Body Dysmorphic Disorder: What It Is and How to Recognize It
Body dysmorphic disorder (BDD) is not vanity or hypersensitivity. It is a genuine psychiatric condition in which a person becomes convinced that some part of their body looks abnormal, ugly, or unacceptable — even when those around them notice nothing of the sort. The key point: the distress is not about a real physical defect but about a distortion in perception.
What Is Happening Internally
The mind is a product of the brain's functioning. When the brain is not working as it should, that disruption shows up in how a person perceives themselves and the world. In BDD, it is the body image that becomes distorted: the person "sees" a flaw that is objectively absent or negligibly small. This is not a choice or a character weakness — it is a symptom of a disorder.
How to Recognize It
Several characteristic signs to watch for:
- Obsessive focus on one or more body parts — the nose, skin, hair, figure, and so on.

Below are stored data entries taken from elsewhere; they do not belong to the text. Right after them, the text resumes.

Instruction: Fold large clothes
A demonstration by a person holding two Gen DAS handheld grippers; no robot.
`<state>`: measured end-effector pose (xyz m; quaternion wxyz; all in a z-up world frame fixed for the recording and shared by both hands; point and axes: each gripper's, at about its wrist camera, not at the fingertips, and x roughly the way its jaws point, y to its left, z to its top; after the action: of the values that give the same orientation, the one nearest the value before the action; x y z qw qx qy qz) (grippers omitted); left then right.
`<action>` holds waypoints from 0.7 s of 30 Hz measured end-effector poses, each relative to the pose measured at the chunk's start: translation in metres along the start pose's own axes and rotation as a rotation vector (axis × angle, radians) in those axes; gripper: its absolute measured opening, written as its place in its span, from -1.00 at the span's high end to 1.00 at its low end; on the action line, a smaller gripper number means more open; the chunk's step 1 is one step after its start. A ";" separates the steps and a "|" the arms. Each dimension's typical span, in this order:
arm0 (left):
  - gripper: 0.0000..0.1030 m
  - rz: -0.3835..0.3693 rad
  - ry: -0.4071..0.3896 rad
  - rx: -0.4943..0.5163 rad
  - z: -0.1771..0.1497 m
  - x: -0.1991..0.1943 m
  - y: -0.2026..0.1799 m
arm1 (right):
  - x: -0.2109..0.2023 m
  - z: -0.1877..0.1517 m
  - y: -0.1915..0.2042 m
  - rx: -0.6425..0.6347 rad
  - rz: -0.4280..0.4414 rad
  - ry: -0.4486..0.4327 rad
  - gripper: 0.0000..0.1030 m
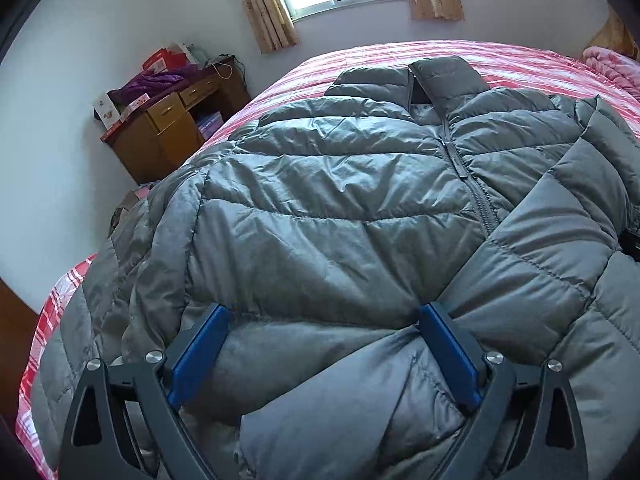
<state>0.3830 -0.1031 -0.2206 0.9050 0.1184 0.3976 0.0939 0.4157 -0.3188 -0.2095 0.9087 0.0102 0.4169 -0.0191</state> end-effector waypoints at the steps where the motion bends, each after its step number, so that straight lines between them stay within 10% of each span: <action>1: -0.89 0.004 0.000 0.002 0.000 0.000 0.000 | 0.001 0.000 0.002 -0.011 -0.014 0.003 -0.36; 7: -0.90 -0.020 0.032 -0.009 0.010 -0.015 0.012 | -0.001 0.003 0.005 -0.035 -0.040 0.017 -0.37; 12: -0.90 -0.118 -0.099 -0.102 0.002 -0.066 0.037 | -0.066 -0.001 0.016 0.020 0.027 -0.067 -0.49; 21: -0.93 -0.096 0.011 -0.074 -0.024 -0.026 0.016 | -0.051 -0.049 0.065 -0.120 0.055 -0.046 -0.30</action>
<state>0.3470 -0.0910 -0.2138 0.9101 0.0651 0.4039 0.0655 0.3481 -0.2505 -0.2032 0.9172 -0.0333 0.3958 0.0307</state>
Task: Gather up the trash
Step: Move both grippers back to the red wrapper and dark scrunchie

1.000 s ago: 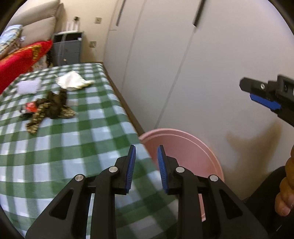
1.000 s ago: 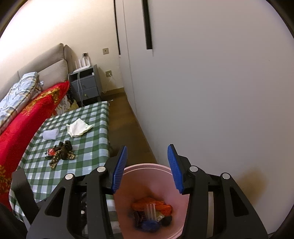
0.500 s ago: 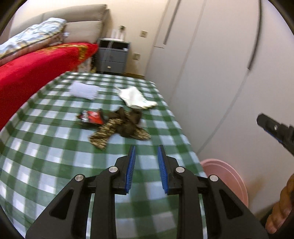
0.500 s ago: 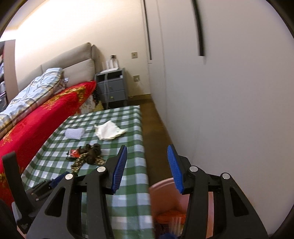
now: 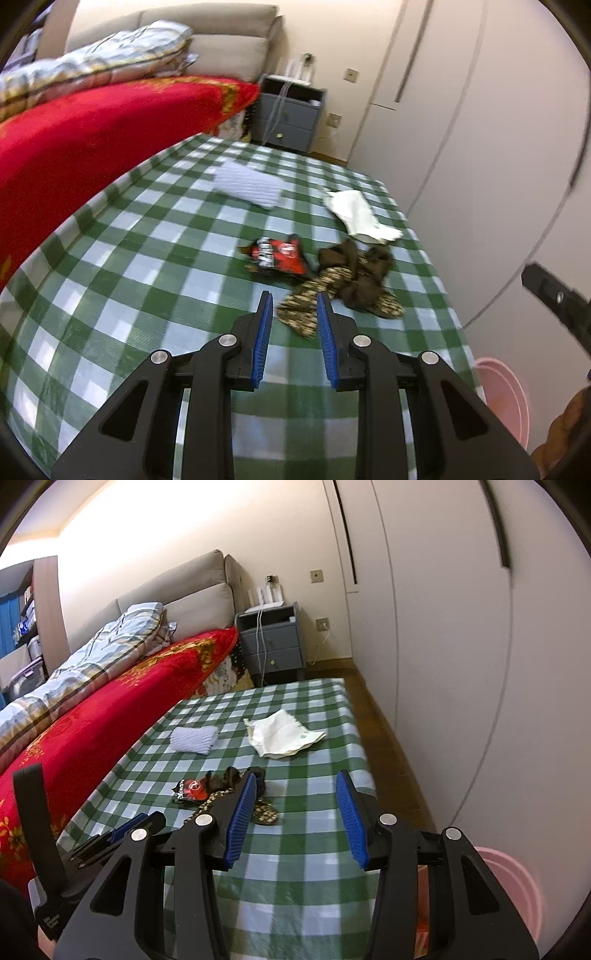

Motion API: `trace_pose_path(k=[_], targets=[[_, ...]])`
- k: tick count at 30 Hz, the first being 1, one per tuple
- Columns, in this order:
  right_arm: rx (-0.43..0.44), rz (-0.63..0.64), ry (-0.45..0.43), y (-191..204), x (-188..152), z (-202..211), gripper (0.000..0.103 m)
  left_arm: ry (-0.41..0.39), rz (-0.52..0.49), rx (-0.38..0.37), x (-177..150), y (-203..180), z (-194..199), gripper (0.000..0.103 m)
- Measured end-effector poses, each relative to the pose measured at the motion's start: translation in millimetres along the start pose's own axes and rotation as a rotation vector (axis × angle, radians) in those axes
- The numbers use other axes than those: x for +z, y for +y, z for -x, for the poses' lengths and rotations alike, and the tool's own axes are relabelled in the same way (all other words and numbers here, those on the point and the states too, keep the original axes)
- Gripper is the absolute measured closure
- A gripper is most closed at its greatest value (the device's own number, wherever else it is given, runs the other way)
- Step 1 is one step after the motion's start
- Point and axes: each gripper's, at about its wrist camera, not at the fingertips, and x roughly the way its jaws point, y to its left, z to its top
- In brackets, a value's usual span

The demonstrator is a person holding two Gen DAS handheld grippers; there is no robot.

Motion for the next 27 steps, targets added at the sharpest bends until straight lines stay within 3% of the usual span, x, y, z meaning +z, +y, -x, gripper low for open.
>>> trace_pose_path(k=[9,16,20,27], targets=[[0.052,-0.008,0.052,18.7,-9.0,-52.0,0.058,0.019,0.06,0.026,17.9,19.8,-31.6,0.078],[0.092,-0.007,0.117,25.8,-14.9,-86.8,0.058,0.065,0.076,0.001,28.5,24.1,-59.2,0.078],[0.113,0.003,0.151,31.5,-18.2,-103.4,0.057,0.088,0.08,-0.011,33.0,24.5,-69.4,0.06],[0.128,-0.017,0.207,32.2,-20.4,-122.4,0.057,0.152,0.105,-0.019,38.2,27.5,-88.9,0.058]])
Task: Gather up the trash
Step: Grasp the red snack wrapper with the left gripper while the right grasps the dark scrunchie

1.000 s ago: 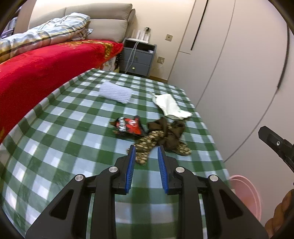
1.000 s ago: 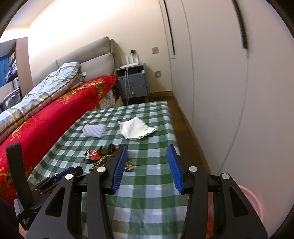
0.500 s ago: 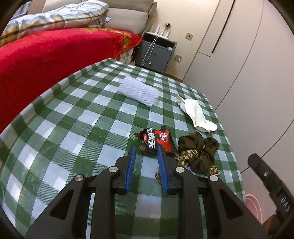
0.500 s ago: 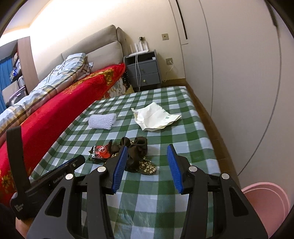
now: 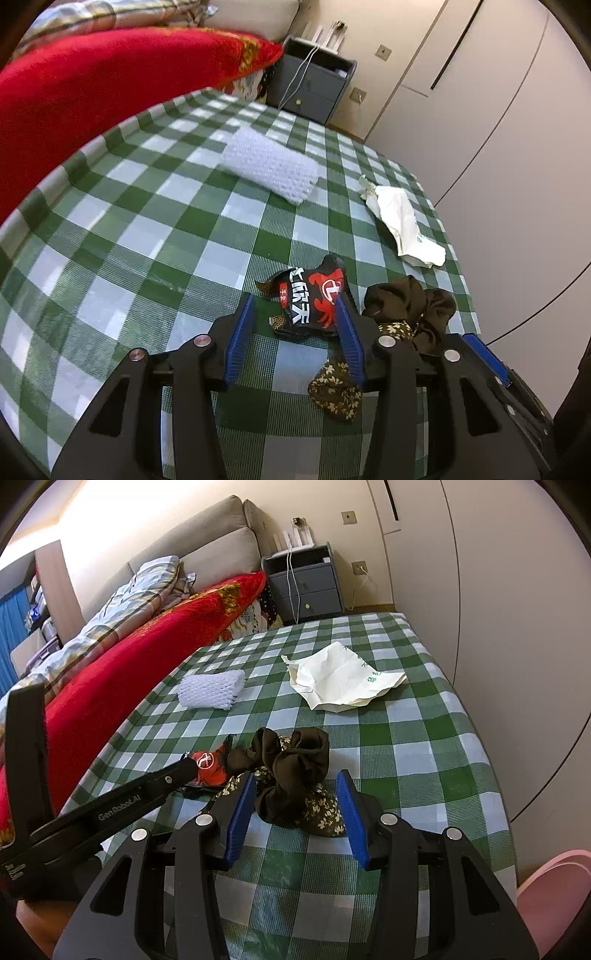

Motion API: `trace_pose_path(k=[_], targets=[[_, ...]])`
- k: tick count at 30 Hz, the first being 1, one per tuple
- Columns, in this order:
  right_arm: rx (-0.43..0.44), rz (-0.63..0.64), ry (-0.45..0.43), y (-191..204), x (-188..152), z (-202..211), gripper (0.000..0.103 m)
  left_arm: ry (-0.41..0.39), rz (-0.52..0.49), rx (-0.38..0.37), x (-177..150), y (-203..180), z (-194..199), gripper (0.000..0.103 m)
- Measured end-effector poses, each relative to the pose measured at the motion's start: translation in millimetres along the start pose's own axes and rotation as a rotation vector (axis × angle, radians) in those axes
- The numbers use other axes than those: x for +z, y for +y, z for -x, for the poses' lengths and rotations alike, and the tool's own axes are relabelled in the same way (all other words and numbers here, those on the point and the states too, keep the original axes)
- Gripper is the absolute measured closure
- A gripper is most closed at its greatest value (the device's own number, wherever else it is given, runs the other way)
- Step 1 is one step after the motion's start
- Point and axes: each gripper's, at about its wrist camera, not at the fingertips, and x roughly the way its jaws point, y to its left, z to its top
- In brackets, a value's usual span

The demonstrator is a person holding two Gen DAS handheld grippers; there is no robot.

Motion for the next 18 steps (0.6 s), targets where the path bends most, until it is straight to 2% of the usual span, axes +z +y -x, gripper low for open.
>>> trace_pose_path(k=[5,8,10,12,18], targets=[[-0.004,-0.019,0.056,-3.0,-0.4,-11.1,0.059,0.023,-0.015,-0.005,2.4,-3.9,-7.3,0.059],[0.003,-0.012,0.07,-1.8,-0.7,-13.4,0.073,0.029,-0.034,-0.005,1.8,-6.9,-7.6,0.061],[0.008,-0.002,0.075,0.1,-1.4,-13.9,0.088,0.032,-0.038,-0.01,0.8,-7.8,-7.8,0.066],[0.011,0.004,0.072,1.1,-1.7,-12.6,0.095,0.027,-0.04,-0.009,0.4,-8.3,-6.3,0.067],[-0.001,0.018,0.046,3.4,-1.9,-3.3,0.099,0.011,-0.075,0.006,0.0,-13.8,1.2,0.073]])
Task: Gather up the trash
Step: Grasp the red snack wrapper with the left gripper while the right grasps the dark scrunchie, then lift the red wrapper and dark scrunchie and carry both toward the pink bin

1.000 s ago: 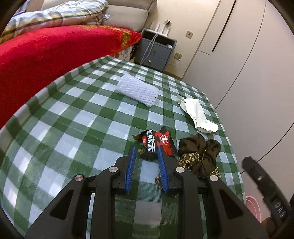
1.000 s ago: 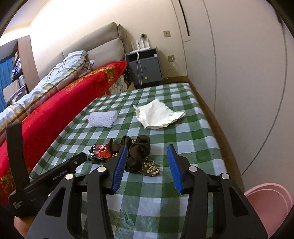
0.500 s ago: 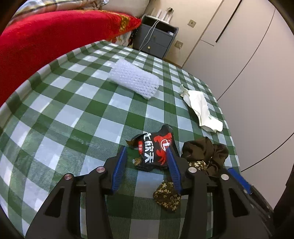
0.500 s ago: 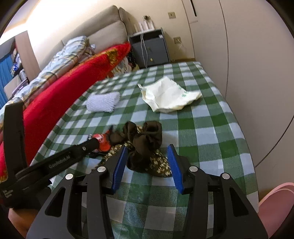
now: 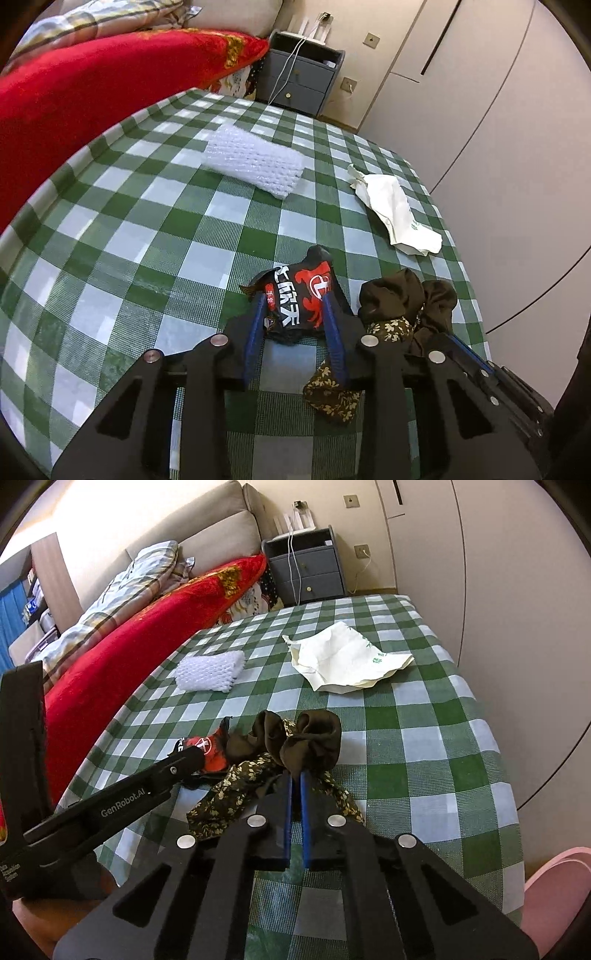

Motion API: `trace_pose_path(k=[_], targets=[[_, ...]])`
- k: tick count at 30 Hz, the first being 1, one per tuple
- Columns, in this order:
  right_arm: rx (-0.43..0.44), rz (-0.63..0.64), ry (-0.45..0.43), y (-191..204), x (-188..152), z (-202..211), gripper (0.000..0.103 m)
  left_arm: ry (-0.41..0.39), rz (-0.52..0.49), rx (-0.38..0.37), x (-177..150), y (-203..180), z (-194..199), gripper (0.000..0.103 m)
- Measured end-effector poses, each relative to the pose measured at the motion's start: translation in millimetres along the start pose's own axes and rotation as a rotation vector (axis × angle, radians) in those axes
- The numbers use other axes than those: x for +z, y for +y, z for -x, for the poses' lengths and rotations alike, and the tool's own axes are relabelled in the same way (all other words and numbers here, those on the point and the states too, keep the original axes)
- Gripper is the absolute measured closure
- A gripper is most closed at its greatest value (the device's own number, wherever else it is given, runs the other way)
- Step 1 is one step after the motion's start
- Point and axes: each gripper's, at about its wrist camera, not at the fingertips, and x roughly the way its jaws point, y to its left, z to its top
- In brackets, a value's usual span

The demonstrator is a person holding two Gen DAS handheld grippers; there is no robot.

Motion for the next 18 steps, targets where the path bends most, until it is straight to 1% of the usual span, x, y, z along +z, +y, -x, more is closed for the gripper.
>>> trace_pose_path(k=[2,4,5,6,9,15,18], targets=[[-0.004,0.008,-0.014,2.0,1.8,5.9,0.1,-0.008,-0.01,0.004,0.3,-1.9,4.1,0.075],[-0.01,0.015,-0.026,4.1,3.2,11.7,0.1,-0.017,-0.013,0.007,0.4,-2.3,9.4,0.079],[-0.013,0.018,-0.032,5.2,4.2,15.7,0.1,-0.022,-0.011,0.006,0.7,-1.8,12.2,0.084],[-0.017,0.022,-0.037,6.4,4.8,18.8,0.1,-0.028,-0.011,0.008,1.4,-1.5,16.3,0.086],[-0.029,0.034,-0.051,8.7,5.9,32.5,0.1,-0.038,-0.02,0.016,1.8,-0.6,25.2,0.089],[-0.058,0.06,-0.076,12.6,4.1,64.1,0.1,-0.052,-0.005,0.006,-2.1,6.9,49.5,0.093],[-0.069,0.069,-0.096,14.3,3.8,83.2,0.1,-0.068,-0.028,0.002,-5.2,3.7,69.3,0.094]])
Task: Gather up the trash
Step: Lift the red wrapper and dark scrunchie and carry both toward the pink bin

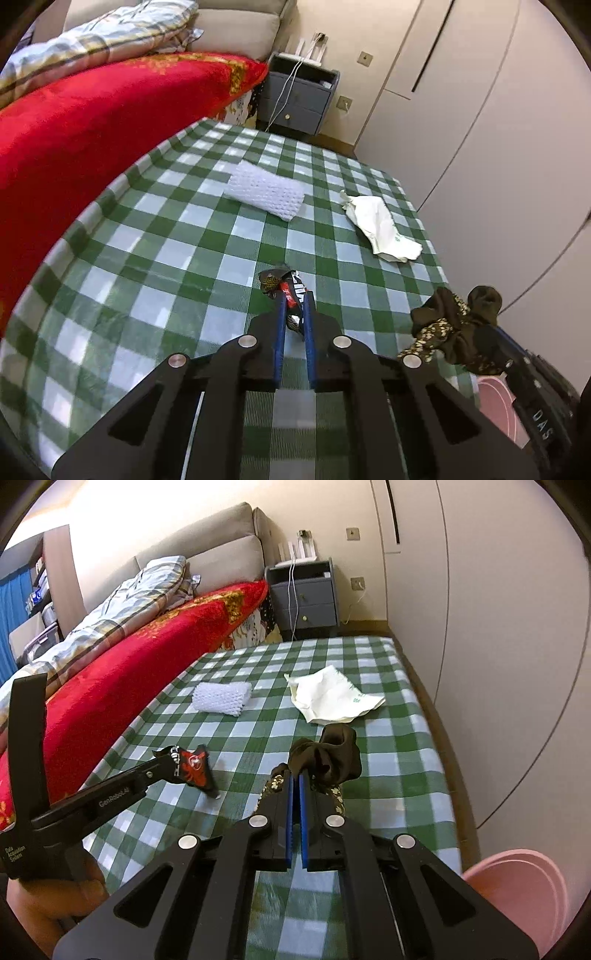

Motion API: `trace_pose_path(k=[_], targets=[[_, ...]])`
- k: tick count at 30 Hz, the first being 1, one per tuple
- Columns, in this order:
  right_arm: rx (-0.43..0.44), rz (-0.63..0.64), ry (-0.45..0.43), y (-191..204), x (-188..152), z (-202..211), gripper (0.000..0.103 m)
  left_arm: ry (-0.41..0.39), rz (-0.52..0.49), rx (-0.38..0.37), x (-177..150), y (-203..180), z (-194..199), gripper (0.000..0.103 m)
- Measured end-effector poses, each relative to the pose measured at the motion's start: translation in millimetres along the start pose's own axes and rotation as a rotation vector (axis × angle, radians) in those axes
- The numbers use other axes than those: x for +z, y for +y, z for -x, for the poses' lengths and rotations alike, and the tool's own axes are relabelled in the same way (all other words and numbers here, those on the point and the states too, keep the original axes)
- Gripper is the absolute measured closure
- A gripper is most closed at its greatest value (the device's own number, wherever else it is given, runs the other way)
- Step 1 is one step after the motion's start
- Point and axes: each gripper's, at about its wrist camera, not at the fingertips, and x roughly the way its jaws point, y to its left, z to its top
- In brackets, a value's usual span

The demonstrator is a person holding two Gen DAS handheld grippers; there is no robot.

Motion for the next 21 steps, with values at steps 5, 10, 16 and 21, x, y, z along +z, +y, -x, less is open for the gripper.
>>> trace_pose_path(k=[5,10,16,21], targets=[[-0.021,0.009,-0.042,-0.5,1.1,37.7,0.1,-0.024,-0.049,-0.012,-5.7,-11.0,29.3,0.094],[-0.037,0.016,-0.081,-0.9,-1.7,74.5,0.1,-0.041,-0.089,-0.028,-16.6,-20.5,57.7,0.094],[-0.056,0.01,-0.112,-7.0,-9.3,113.7,0.1,-0.059,-0.148,-0.043,-33.6,-32.5,89.1,0.094],[-0.068,0.01,-0.138,-8.9,-13.5,142.2,0.1,-0.079,-0.186,-0.064,-45.0,-41.9,109.6,0.094]])
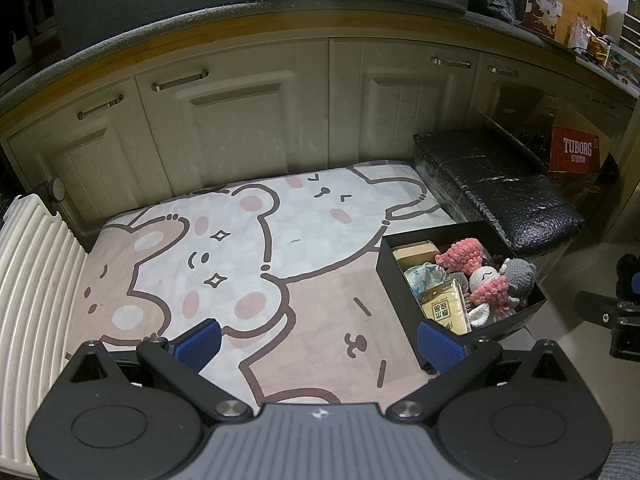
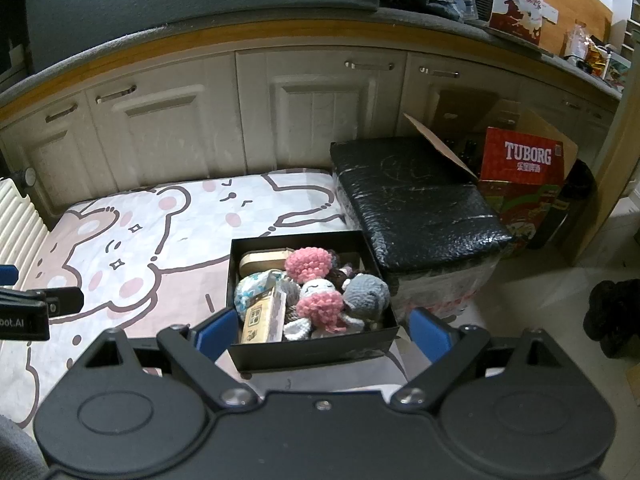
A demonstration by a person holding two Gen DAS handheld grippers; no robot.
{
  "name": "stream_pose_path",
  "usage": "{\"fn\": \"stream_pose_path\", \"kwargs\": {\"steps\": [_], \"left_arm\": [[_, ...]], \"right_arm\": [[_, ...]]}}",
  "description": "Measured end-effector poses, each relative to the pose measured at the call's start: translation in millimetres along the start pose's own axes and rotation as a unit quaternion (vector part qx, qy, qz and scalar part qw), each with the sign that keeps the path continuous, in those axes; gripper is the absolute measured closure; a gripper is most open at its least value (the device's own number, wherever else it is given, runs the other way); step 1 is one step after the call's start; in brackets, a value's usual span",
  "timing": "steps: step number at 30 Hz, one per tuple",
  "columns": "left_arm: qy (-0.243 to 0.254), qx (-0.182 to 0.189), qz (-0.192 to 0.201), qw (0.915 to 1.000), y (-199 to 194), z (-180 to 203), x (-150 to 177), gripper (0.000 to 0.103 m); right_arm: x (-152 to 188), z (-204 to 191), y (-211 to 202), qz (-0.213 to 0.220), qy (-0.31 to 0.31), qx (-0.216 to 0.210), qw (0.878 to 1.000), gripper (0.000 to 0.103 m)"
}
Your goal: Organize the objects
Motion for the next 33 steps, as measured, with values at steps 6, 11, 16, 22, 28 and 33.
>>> {"fn": "stream_pose_path", "kwargs": {"steps": [6,11,16,22,28,33], "left_arm": [[0.000,-0.001,-0.001,1.0000,0.4,-0.2,0.1,0.000],[0.000,0.001,-0.001,1.0000,0.6,2.3,0.9,0.000],[0.000,0.001,-0.001,1.0000,0.6,2.5,0.7,0.000],[0.000,0.000,-0.001,1.0000,0.8,2.3,0.3,0.000],[0.000,0.001,-0.001,1.0000,0.8,2.5,0.5,0.000],[0.001,0.002,-0.001,1.0000,1.1,3.5,0.7,0.000]], "right_arm": [[0.1,-0.2,0.1,0.000,0.000,0.000,1.000,0.009],[0.0,-0.1,0.1,0.000,0.000,0.000,1.000,0.009],[-0.1,0.0,0.2,0.000,0.000,0.000,1.000,0.009],[0.0,-0.2,0.2,0.000,0.000,0.000,1.000,0.009],[0.1,-0.4,0.1,0.000,0.000,0.000,1.000,0.009],[0.0,-0.5,0.0,0.000,0.000,0.000,1.000,0.009]]}}
Point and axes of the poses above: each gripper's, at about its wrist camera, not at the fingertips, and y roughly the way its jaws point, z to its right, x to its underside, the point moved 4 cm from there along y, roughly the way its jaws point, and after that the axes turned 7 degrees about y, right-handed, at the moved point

- Compulsive checking — repeatedly looking in mirrors, or conversely, avoiding all reflective surfaces.
- Avoidance behaviour — refusing to go outside, be photographed, or appear in social situations due to shame about the perceived flaw.
- Consuming preoccupation with appearance that interferes with work, study, or relationships — these thoughts take up a significant portion of the day.
- Repeated visits to specialists (dermatologists, surgeons) demanding correction of something those professionals do not consider a problem.
The critical point: the suffering is real, even when the external "reason" for it is objectively absent or minimal.
Why This Is Not Simply Ordinary Self-Criticism
Many people are occasionally dissatisfied with how they look — that is normal. In BDD, however, the preoccupation goes well beyond ordinary self-criticism: it is intrusive, persistent, and significantly impairs quality of life. This is a disorder, and like other disorders, it responds to treatment — when professional help is sought in time.
Comorbidity: Rarely Just One Condition
In psychiatry, it is never just one thing. BDD frequently occurs alongside other conditions — anxiety, depression, social phobia. That is precisely why a comprehensive assessment matters: without seeing the full picture, it is difficult to know where to begin.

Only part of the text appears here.